Imagine, for a moment, that everyone on Earth was a customer of yours.
While this dream scenario would leave you richer than Jeff Bezos, Bill Gates and Warren Buffett combined, you’d likely run into a few problems along the way. Among these various problems is the fact that it’d be literally impossible to survey your entire audience base and learn more about your numerous customer segments – let alone your individual customers.
Of course, even if your customer base “only” numbers in the thousands – or even hundreds – generating survey responses and other such feedback from all of your customers is no easy feat.
And even if you somehow do manage to get all of them to respond, you’ll still have to invest a ton of time, money and energy into making sense of all the data you’ve collected.

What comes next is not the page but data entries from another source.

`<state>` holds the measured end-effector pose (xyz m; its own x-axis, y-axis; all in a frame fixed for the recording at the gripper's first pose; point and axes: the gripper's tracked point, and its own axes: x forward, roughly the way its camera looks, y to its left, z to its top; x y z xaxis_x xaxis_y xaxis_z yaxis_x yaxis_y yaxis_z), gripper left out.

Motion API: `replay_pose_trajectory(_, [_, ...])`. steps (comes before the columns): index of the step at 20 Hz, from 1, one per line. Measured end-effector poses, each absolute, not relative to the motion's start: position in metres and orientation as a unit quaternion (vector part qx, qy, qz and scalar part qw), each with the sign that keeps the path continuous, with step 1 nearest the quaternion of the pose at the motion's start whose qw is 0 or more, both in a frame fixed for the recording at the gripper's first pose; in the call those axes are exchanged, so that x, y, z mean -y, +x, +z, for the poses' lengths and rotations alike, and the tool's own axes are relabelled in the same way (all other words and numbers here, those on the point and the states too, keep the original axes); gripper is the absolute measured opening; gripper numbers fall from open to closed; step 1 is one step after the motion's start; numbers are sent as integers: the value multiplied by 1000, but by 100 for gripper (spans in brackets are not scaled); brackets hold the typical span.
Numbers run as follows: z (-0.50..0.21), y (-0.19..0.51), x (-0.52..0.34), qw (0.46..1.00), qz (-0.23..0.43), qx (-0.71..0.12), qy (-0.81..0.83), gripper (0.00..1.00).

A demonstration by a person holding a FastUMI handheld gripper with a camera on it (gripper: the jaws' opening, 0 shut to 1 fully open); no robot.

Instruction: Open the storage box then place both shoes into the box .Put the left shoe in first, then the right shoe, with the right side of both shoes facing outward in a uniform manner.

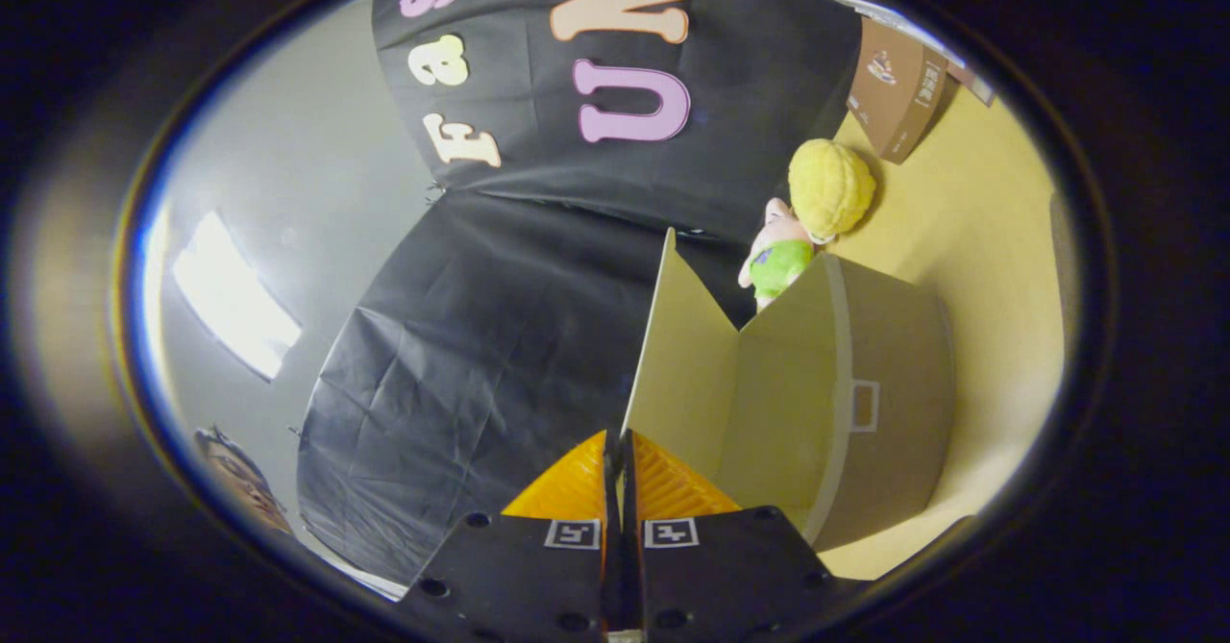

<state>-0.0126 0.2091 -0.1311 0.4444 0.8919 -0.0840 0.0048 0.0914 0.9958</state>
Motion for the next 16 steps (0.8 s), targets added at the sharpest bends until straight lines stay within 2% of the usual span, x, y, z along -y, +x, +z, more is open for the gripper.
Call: replay_pose_trajectory(16, [-70,-13,-343,679,405,-391,471,3])
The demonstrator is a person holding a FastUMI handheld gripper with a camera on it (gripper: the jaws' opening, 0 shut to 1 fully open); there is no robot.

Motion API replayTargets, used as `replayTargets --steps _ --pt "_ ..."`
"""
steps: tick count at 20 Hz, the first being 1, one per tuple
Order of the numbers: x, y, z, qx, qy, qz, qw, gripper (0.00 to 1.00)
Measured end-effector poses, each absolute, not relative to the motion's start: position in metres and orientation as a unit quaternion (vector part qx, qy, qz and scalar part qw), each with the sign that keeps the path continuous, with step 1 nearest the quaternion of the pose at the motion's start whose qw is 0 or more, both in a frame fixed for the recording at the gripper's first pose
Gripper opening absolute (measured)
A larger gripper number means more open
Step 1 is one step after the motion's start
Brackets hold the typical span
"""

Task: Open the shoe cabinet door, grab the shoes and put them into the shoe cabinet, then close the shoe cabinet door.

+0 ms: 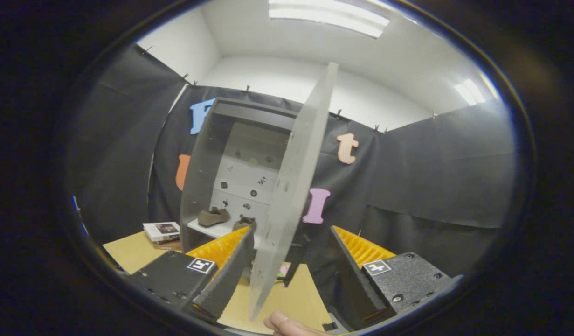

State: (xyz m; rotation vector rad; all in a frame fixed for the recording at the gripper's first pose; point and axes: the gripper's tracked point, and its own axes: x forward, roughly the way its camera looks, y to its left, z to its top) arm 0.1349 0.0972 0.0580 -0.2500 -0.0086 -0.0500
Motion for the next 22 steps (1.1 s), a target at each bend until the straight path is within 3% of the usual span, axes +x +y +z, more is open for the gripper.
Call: replayTargets --steps 9,22 --pt "0.164 -0.033 0.031 -0.075 0.024 -0.097 0.992 1.0" --pt "0.239 -0.041 -0.04 -0.044 0.065 -0.028 0.997 1.0"
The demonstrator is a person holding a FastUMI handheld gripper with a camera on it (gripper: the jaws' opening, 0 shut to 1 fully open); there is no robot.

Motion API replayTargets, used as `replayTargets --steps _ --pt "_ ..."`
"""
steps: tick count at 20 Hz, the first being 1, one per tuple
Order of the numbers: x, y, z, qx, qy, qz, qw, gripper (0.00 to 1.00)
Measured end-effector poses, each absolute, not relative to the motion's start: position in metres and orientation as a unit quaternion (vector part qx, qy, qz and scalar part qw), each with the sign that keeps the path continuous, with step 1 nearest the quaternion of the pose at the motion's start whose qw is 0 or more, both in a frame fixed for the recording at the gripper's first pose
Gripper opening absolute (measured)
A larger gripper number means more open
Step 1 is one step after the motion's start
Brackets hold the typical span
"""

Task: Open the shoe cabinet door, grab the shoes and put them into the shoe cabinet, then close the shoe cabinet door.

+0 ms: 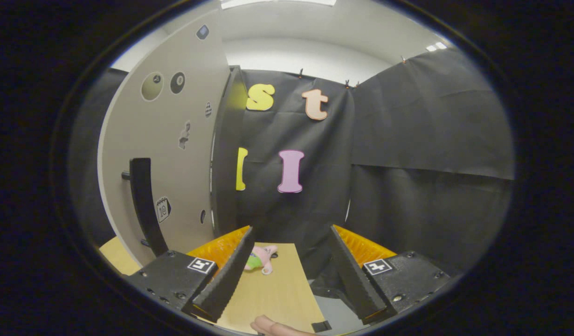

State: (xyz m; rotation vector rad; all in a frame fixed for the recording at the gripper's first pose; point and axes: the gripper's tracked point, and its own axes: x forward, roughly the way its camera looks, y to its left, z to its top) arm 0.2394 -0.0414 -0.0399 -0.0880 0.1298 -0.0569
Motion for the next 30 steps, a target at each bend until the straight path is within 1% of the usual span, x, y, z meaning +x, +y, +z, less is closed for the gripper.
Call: replayTargets --steps 3,8,10,12,22,27,30 --pt "0.242 -0.013 -0.05 -0.048 0.068 0.01 0.996 1.0" --pt "0.244 0.031 -0.061 -0.04 0.086 0.052 0.994 1.0" --pt "0.243 0.043 -0.057 -0.041 0.081 0.051 0.995 1.0" --pt "0.241 0.046 -0.056 -0.04 0.072 0.042 0.996 0.92" --pt "0.236 0.092 -0.058 -0.024 0.064 0.064 0.996 0.92" --pt "0.236 0.127 -0.06 -0.015 0.072 0.09 0.993 0.92" --pt "0.241 0.139 -0.061 -0.005 0.074 0.079 0.994 0.92"
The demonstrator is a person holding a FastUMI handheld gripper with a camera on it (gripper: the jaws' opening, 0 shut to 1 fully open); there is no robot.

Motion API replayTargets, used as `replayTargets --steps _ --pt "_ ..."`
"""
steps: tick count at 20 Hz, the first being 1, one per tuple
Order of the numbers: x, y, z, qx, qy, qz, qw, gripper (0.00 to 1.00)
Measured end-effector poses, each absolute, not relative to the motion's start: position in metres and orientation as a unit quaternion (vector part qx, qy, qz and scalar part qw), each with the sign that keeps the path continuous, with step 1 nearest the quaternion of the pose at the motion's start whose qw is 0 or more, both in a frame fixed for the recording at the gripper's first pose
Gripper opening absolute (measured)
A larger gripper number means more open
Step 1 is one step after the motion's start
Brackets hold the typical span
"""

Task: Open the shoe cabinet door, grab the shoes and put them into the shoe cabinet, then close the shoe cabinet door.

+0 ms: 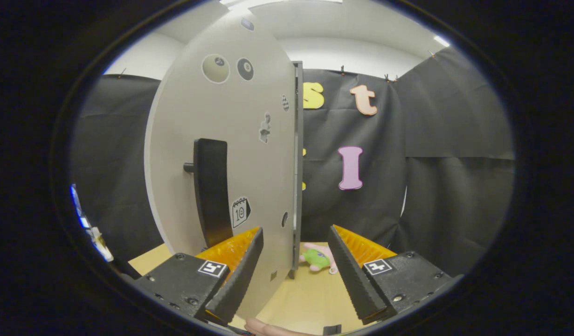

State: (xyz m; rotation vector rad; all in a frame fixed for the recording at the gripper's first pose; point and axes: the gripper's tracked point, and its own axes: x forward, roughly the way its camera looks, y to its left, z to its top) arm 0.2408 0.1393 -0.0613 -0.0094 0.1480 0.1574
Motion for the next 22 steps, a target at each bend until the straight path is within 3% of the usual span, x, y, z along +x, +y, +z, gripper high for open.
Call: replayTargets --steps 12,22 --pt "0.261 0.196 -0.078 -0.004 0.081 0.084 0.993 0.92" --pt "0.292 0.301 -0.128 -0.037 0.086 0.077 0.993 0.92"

Luckily, there’s a much easier way to go about the process of gaining deeper insight into your customers’ needs and expectations – no matter how heterogeneous your audience is.
Which is exactly what we’ll dig into throughout this article.
A representative sample is, well, pretty much exactly what it sounds like:
A selection of a population (i.e., your customer base) that can objectively be said to reflect the mindset, views, thoughts, etc. of the population as a whole.
Here are a few rather simple examples:
- If a brand caters specifically to “20-somethings,” a representative sample would include any individual aged 20-29, regardless of gender, ethnicity, income or education level, etc.
- For a surfboard company that targets individuals living in coastal states, a representative sample would need to include customers living in each of these state (rather than, for example, only those living in California).
- If a B2B company provides services to clients operating within five different industries, representative sampling dictates that surveys be delivered to companies within each of these industries.
Now, as we’ll get to later on in this article, this does not mean that surveys should be distributed equally among each of your customer segments. Rather, your surveys should be distributed accordingly and appropriately. Again, we’ll get more into what this means in a bit.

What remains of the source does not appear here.